For sweet tooths, try our excellent Delta 9 gummies. These are available in various flavors and come in two sizes. Each gummy contains 10mg of delta 9 plus 10 additional cannabinoids like CBN, CBD, CBC, THCA, THCA, and delta 8, among others. Moreover, the gummies are perfectly crafted to create a unique, potent, and synergistic cannabis experience.
And if you want to try THCA, we have a line of THCA Diamond Infused Pre Rolls available in six different strain options. We also offer a new line of THCA Dabs. They’re both very potent and highly flavorful products.

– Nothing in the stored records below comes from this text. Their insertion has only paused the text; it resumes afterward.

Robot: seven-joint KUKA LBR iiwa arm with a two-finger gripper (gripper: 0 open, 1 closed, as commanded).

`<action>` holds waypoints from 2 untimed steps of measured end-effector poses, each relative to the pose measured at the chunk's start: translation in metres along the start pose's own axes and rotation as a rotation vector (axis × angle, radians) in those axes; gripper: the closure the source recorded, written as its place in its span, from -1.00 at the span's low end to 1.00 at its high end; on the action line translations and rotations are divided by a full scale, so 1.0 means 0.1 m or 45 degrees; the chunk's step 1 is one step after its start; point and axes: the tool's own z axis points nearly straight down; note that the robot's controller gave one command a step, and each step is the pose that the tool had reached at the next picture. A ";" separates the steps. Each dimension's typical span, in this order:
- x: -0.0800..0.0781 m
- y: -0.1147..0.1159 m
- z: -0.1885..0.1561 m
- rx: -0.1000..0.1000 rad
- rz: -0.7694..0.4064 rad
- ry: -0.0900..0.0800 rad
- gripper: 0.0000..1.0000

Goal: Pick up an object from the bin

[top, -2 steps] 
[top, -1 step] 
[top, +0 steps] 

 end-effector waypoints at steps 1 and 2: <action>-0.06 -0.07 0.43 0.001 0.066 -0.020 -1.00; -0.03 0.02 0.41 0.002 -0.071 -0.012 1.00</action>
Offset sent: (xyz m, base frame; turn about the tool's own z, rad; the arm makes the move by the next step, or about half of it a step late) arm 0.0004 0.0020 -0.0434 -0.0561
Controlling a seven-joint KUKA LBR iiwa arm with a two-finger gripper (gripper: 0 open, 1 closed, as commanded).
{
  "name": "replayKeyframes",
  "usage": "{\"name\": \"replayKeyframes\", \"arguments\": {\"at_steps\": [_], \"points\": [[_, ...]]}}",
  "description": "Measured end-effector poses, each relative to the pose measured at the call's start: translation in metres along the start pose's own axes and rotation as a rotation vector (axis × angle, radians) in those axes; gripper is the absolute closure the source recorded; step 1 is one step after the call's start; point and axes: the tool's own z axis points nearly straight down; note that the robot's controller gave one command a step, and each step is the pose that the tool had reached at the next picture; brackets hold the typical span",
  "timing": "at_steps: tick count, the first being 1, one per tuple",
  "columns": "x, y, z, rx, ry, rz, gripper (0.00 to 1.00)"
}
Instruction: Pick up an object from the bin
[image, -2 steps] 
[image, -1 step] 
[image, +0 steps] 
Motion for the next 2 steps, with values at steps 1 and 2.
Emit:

Frequently Asked Questions
Does THCA Show on a Drug Test?
Standard drug tests do not typically test for THCA. Instead, they test for THC metabolites created when the liver breaks down THC, primarily THC-COOH. However, since THCA can easily change into THC when heated, smoking or vaping THCA products puts you at risk of failing a drug test.
Does THCA Get You High?
No, THCA is nonpsychoactive, effectively meaning it cannot make you high. However, you can get high if you smoke, vape, or consume heated THCA edibles.
Is THCA Legal?
Yes, THCA is legal. This is due to the 2018 Farm Bill, which legalized hemp and, by extension, hemp-derived products. And since THCA occurs naturally in hemp, it is legal.
What is a High THCA Percentage?
A THCA percentage higher than 15% is usually considered high.
Is THCA Psychoactive?
No, THCA is not psychoactive. As such, it does not produce the cannabis tetrad effect associated with THC. It, however, changes to psychoactive THC when exposed to heat.